Everything has turned upside down.
I don't believe anything that's happening in my life. I'm not old. I never had cancer. I will never die.
Sixteen years ago I was about to turn 40 (and to be fair, that feels like a long time ago). In sixteen years time I will be about to turn 72. It's OK sixteen years is ages. I've made myself feel young again. If you're reading this in sixteen years time you can now flick between this entry,
my entry from the night before I turned 40 and my entry for the day before I turn 72 and see how I feel then.
Of course there's a chance there will be no entry in sixteen years time.
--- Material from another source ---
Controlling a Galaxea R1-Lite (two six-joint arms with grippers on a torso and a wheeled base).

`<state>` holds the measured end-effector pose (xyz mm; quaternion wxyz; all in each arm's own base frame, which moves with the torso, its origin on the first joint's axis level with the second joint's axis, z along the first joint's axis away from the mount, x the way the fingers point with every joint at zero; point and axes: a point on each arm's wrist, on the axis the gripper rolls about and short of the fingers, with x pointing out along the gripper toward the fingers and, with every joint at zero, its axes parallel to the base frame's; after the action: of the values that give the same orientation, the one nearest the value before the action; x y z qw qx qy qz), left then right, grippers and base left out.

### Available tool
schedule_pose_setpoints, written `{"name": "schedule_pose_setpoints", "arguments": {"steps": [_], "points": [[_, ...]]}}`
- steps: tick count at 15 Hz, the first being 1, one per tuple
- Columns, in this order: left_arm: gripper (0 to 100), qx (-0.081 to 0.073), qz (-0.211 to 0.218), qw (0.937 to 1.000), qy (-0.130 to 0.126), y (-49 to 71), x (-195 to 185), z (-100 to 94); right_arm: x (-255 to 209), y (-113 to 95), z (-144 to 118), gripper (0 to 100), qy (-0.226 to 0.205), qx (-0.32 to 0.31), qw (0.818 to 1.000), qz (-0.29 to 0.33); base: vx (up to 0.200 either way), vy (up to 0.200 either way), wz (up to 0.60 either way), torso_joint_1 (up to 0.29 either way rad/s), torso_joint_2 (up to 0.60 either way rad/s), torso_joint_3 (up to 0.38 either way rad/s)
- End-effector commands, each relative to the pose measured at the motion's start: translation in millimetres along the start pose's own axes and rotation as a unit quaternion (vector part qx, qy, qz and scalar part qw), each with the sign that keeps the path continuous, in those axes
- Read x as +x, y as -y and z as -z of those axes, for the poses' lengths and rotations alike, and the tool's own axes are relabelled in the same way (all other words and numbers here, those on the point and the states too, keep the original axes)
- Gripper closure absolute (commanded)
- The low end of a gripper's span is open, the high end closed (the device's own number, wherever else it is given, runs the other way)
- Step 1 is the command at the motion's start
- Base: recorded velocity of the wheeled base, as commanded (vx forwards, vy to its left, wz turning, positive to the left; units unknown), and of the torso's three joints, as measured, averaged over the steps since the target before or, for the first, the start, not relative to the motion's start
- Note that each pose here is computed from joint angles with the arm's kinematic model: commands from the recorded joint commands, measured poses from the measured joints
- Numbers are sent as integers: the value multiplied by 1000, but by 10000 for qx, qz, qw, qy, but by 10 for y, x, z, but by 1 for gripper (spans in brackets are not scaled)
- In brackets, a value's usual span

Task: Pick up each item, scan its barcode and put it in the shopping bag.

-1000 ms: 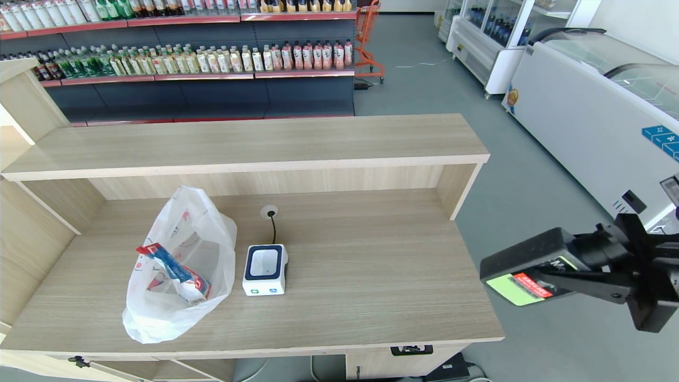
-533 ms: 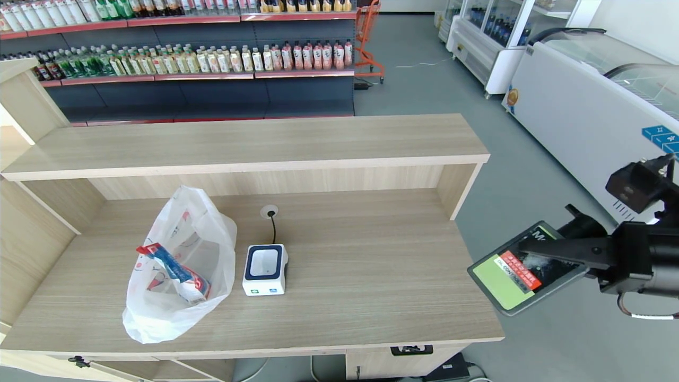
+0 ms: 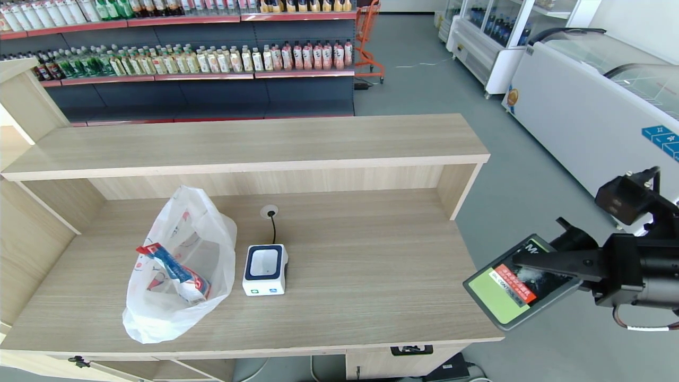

Don't be daft. I will never stop blogging. Oh you mean.... that the internet might have stopped working. Yes. Possibly. But I will be writing the blog on parchment or leaves and posting it to you.
My blog didn't reveal what was really going on that night 16 years ago -
you'll have to buy "How Not To Grow Up" to find out about that. Suffice to say it was a man having a breakdown. I was less than six months away from starting to date my future wife. I packed a bit into those six months. And good to get my major mid-life crisis out of the way before I was in my fifties or sixties. As you may have noticed from the news this year, it gets a lot more icky if you leave it that late. And it was bad enough as a 39 year old.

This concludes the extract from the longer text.